I'd just line up the names and go to town with base R.
Here's a simple function that takes an unspecified number of matrices and adds them up by their row/column names.
add_matrices_1 <- function(...) {
a <- list(...)
cols <- sort(unique(unlist(lapply(a, colnames))))
rows <- sort(unique(unlist(lapply(a, rownames))))
out <- array(0, dim=c(length(rows), length(cols)), dimnames=list(rows,cols))
for(M in a) { out[rownames(M), colnames(M)] <- out[rownames(M), colnames(M)] + M }
out
}
It then works like this:
# giving them rownames and colnames
colnames(M1) <- rownames(M1) <- c(1,3,4,5,7,8)

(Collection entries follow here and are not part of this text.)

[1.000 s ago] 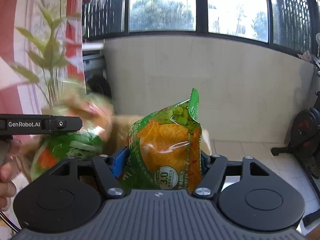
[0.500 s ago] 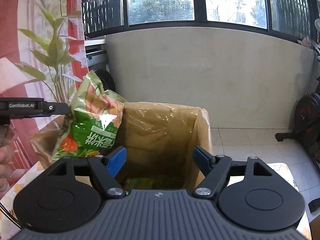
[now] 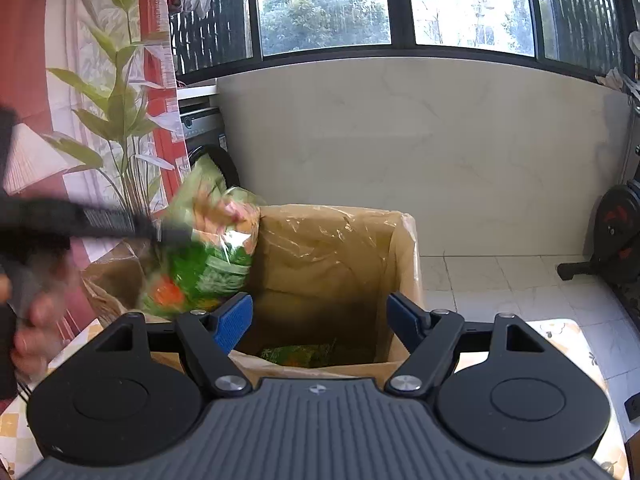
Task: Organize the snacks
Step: 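Lift both bags over the cardboard box and open both tools to drop them, then grasp the orange bread package with the left tool while the right tool grasps the yellow bag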
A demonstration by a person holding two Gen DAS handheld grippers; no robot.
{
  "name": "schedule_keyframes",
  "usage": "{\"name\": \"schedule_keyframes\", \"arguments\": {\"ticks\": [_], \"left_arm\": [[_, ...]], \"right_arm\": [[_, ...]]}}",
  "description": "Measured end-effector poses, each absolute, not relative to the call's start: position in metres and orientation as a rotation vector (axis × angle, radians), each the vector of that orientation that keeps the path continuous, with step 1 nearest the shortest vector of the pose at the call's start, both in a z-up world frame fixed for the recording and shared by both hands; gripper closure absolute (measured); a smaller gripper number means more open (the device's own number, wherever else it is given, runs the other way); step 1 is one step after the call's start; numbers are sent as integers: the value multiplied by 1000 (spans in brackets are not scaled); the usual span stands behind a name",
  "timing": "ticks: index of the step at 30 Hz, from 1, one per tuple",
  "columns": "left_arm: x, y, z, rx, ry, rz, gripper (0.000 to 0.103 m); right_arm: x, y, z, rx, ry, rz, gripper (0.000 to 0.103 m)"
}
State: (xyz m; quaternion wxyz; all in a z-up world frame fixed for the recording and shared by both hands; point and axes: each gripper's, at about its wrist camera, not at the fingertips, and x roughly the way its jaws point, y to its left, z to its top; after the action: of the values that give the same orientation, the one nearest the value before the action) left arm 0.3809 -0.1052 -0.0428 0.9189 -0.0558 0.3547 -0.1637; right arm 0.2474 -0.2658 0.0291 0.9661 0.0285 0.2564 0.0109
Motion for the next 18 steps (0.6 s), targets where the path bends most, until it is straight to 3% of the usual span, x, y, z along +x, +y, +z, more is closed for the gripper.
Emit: {"name": "schedule_keyframes", "arguments": {"ticks": [5,7,9,18], "left_arm": [[371,-95,-39,-121,676,-323,76],[361,-94,-25,-98,616,-338,63],[352,-88,-12,-78,563,-342,58],[296,-64,-5,-27,482,-349,57]], "right_arm": [[248,-266,30,51,535,26,26],[246,-265,32,55,532,37,26],[241,-264,34,61,526,51,26],[195,-262,23,89,534,127,26]]}}
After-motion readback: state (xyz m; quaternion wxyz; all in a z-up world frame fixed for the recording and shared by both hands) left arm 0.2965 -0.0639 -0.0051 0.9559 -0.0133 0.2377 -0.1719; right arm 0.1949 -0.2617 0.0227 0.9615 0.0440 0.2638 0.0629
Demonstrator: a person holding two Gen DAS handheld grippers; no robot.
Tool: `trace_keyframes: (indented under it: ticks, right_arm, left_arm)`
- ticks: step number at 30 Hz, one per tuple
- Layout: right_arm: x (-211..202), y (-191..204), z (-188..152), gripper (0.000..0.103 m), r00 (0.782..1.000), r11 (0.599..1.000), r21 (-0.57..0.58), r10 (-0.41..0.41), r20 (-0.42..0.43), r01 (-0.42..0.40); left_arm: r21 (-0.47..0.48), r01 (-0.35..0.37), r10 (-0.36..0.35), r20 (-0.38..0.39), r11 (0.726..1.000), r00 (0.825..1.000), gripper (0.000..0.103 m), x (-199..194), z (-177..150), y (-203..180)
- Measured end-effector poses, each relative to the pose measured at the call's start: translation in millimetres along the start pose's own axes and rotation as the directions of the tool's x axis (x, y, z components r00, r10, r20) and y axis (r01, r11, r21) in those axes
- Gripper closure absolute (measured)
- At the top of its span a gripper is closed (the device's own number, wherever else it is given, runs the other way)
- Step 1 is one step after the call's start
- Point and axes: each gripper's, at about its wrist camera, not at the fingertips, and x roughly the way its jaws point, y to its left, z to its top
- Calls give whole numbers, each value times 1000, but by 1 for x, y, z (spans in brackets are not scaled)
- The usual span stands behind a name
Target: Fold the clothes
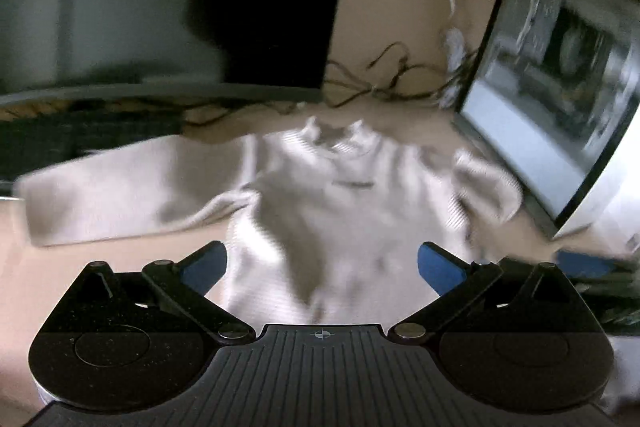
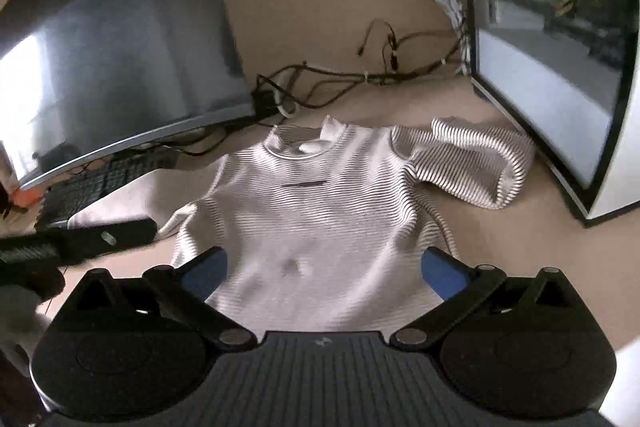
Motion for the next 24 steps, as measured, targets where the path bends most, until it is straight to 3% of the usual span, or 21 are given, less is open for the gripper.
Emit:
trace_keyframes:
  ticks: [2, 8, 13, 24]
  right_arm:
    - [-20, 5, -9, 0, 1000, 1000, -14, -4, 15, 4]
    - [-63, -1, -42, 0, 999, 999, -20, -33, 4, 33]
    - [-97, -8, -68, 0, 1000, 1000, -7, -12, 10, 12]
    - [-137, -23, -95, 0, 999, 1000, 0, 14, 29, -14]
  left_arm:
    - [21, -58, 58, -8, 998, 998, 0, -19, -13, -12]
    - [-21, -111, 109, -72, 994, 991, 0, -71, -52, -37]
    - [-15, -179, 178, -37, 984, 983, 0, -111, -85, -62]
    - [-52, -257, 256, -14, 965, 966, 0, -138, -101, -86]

colnames(M2) <- rownames(M2) <- c(1,3,4,5,8)
add_matrices_1(M1, M2)
# 1 3 4 5 7 8
# 1 0 0 2 0 0 0
# 3 0 0 0 0 0 0
# 4 2 0 0 0 0 0
# 5 0 0 0 0 0 0
# 7 0 0 0 0 1 0
# 8 0 0 0 0 0 0
For bigger matrices, however, it doesn't do as well. Here's a function to make a matrix, choosing n columns out of N possibilities, and filling k spots with non-zero values. (This assumes symmetrical matrices.)
makeM <- function(N, n, k) {
s1 <- sample(N, n)
M1 <- array(0, dim=c(n,n), dimnames=list(s1, s1))
r1 <- sample(n,k, replace=TRUE)
c1 <- sample(n,k, replace=TRUE)
M1[cbind(c(r1,c1), c(c1,r1))] <- sample(N,k)
M1
}
Then here's another version that uses sparse matrices.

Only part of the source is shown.